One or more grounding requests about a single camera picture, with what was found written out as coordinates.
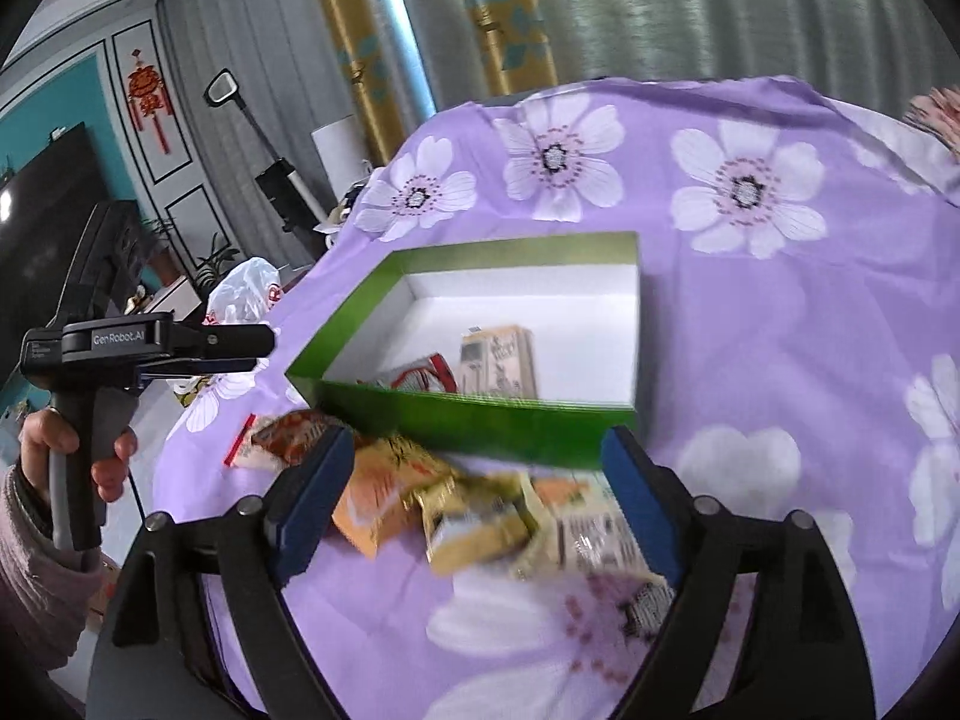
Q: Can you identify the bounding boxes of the yellow patterned curtain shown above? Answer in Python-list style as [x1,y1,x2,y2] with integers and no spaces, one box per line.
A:
[311,0,436,166]
[446,0,560,95]

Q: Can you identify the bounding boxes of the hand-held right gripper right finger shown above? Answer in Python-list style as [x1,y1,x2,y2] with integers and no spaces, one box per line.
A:
[600,426,877,720]

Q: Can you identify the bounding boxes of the red-edged clear snack packet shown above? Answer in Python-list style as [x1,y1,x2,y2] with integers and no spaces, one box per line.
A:
[223,414,282,470]

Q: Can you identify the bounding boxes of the grey curtain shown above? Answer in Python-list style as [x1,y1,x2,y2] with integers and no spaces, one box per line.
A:
[390,0,938,91]
[157,0,376,271]

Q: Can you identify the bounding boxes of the pink patterned cloth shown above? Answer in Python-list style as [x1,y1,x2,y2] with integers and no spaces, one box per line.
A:
[904,86,960,151]

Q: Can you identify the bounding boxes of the white plastic bag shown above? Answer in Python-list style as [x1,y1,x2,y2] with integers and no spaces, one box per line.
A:
[204,256,282,325]

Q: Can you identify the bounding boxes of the red knot wall ornament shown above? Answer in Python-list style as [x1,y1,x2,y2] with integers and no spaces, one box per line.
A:
[126,49,175,155]

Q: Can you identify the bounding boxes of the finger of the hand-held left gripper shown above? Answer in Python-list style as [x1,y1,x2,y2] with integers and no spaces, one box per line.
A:
[171,324,276,361]
[139,357,260,380]

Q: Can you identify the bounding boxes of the person's left hand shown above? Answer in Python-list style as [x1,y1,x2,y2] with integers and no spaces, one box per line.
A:
[16,409,140,503]

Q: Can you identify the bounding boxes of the white box appliance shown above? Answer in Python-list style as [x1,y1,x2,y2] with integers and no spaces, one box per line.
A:
[311,114,372,215]

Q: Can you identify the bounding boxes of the red and white snack packet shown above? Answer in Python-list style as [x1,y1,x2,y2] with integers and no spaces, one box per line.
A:
[358,354,460,395]

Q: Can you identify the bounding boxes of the dark and white snack packet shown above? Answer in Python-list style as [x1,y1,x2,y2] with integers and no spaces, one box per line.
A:
[615,577,676,642]

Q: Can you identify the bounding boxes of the potted plant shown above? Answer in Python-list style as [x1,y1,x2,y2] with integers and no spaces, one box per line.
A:
[193,232,241,293]
[142,217,181,271]

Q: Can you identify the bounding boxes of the black upright vacuum cleaner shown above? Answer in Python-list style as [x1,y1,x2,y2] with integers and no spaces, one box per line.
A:
[204,69,331,233]

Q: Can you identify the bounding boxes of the green cardboard box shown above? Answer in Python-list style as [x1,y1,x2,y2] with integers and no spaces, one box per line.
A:
[285,231,642,472]

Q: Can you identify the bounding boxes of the white barcode snack packet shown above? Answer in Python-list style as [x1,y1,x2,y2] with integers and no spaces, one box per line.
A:
[517,469,661,593]

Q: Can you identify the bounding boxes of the orange chips snack packet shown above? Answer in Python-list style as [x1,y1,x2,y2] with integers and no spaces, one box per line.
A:
[251,411,350,466]

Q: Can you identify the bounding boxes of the white low cabinet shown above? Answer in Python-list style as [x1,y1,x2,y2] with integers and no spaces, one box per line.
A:
[124,274,207,331]

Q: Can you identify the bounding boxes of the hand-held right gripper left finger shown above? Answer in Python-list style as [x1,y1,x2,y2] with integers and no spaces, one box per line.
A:
[88,426,355,720]

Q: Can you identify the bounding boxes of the tan orange snack packet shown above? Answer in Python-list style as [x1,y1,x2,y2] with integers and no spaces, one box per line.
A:
[332,435,458,560]

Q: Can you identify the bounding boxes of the beige printed snack packet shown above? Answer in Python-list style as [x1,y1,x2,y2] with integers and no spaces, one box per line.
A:
[457,324,539,400]

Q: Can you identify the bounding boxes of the gold snack packet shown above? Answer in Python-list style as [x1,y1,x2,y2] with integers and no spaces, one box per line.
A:
[416,472,537,577]

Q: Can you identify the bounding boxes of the purple floral cloth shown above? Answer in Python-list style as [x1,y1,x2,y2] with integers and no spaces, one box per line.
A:
[154,75,960,720]

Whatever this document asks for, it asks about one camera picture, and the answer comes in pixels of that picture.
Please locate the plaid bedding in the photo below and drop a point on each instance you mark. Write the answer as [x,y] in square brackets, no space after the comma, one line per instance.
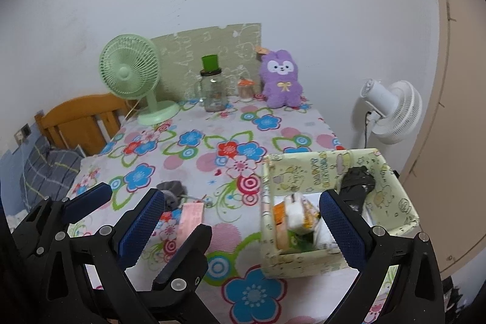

━━━━━━━━━━

Send back the listing exactly as it stands. Do not include the pictures.

One or more grounding requests about a single camera picture, with what was found written out as coordinates.
Q: Can you identify the bounding boxes of the yellow patterned curtain shown above? Answer in Python-list style as [x1,y1,x2,y2] with integers and no spaces, one box per line.
A:
[311,0,436,166]
[446,0,560,95]

Q: Can you identify the bounding boxes of the hand-held right gripper right finger shown above? Answer in Python-list style as [x1,y1,x2,y2] with integers and no spaces, one box per line.
A:
[600,426,877,720]

Q: Can you identify the bounding boxes of the red-edged clear snack packet shown above? Answer in Python-list style as [x1,y1,x2,y2] with integers and no spaces, one box per line.
A:
[223,414,282,470]

Q: Can you identify the bounding boxes of the grey curtain shown above? Answer in Python-list style as [x1,y1,x2,y2] with integers and no spaces, one box per line.
A:
[390,0,938,91]
[157,0,376,271]

Q: Can you identify the bounding boxes of the pink patterned cloth shown above? Answer in Python-list style as [x1,y1,x2,y2] with integers and no spaces, one box per line.
A:
[904,86,960,151]

Q: Can you identify the bounding boxes of the white plastic bag shown above? Answer in Python-list style as [x1,y1,x2,y2] with integers and no spaces, one box per line.
A:
[204,256,282,325]

Q: Can you identify the bounding boxes of the red knot wall ornament shown above? Answer in Python-list style as [x1,y1,x2,y2] with integers and no spaces, one box per line.
A:
[126,49,175,155]

Q: Can you identify the bounding boxes of the finger of the hand-held left gripper shown above? Answer in Python-list style as [x1,y1,x2,y2] with integers and no spaces, one box per line.
A:
[171,324,276,361]
[139,357,260,380]

Q: Can you identify the bounding boxes of the person's left hand shown above? Answer in Python-list style as [x1,y1,x2,y2] with integers and no spaces, one box per line.
A:
[16,409,140,503]

Q: Can you identify the bounding boxes of the white box appliance shown above? Answer in Python-list style as [x1,y1,x2,y2] with integers and no spaces, one box per line.
A:
[311,114,372,215]

Q: Can you identify the bounding boxes of the red and white snack packet shown above? Answer in Python-list style as [x1,y1,x2,y2] with integers and no spaces, one box per line.
A:
[358,354,460,395]

Q: Can you identify the bounding boxes of the dark and white snack packet shown above? Answer in Python-list style as [x1,y1,x2,y2] with integers and no spaces, one box per line.
A:
[615,577,676,642]

Q: Can you identify the bounding boxes of the potted plant shown above? Answer in Python-list style as [x1,y1,x2,y2] with integers and no spaces, one box per line.
A:
[193,232,241,293]
[142,217,181,271]

Q: Can you identify the bounding boxes of the black upright vacuum cleaner shown above? Answer in Python-list style as [x1,y1,x2,y2] with integers and no spaces, one box per line.
A:
[204,69,331,233]

Q: Can you identify the bounding boxes of the green cardboard box shown above? Answer in Python-list style as [x1,y1,x2,y2] with integers and no spaces, one box per line.
A:
[285,231,642,472]

Q: Can you identify the bounding boxes of the white barcode snack packet shown above? Answer in Python-list style as [x1,y1,x2,y2] with integers and no spaces, one box per line.
A:
[517,469,661,593]

Q: Can you identify the bounding boxes of the orange chips snack packet shown above? Answer in Python-list style as [x1,y1,x2,y2] with integers and no spaces, one box per line.
A:
[251,411,350,466]

Q: Can you identify the bounding boxes of the white low cabinet shown above? Answer in Python-list style as [x1,y1,x2,y2] with integers and no spaces, one box per line.
A:
[124,274,207,331]

Q: Can you identify the bounding boxes of the hand-held right gripper left finger shown above? Answer in Python-list style as [x1,y1,x2,y2] with integers and no spaces, one box per line.
A:
[88,426,355,720]

Q: Can you identify the bounding boxes of the tan orange snack packet shown above? Answer in Python-list style as [x1,y1,x2,y2] with integers and no spaces, one box per line.
A:
[332,435,458,560]

Q: Can you identify the bounding boxes of the beige printed snack packet shown above? Answer in Python-list style as [x1,y1,x2,y2] with integers and no spaces, one box per line.
A:
[457,324,539,400]

Q: Can you identify the bounding boxes of the gold snack packet shown above? Answer in Python-list style as [x1,y1,x2,y2] with integers and no spaces, one box per line.
A:
[416,472,537,577]

Q: Can you identify the bounding boxes of the purple floral cloth shown above? Answer in Python-list style as [x1,y1,x2,y2] with integers and no spaces, one box per line.
A:
[154,75,960,720]

Whatever this document asks for, it asks about one camera picture, and the answer comes in pixels of that picture.
Please locate the plaid bedding in the photo below and drop a point on each instance you mark. Write the answer as [x,y] in square brackets, no space after the comma, one line per instance.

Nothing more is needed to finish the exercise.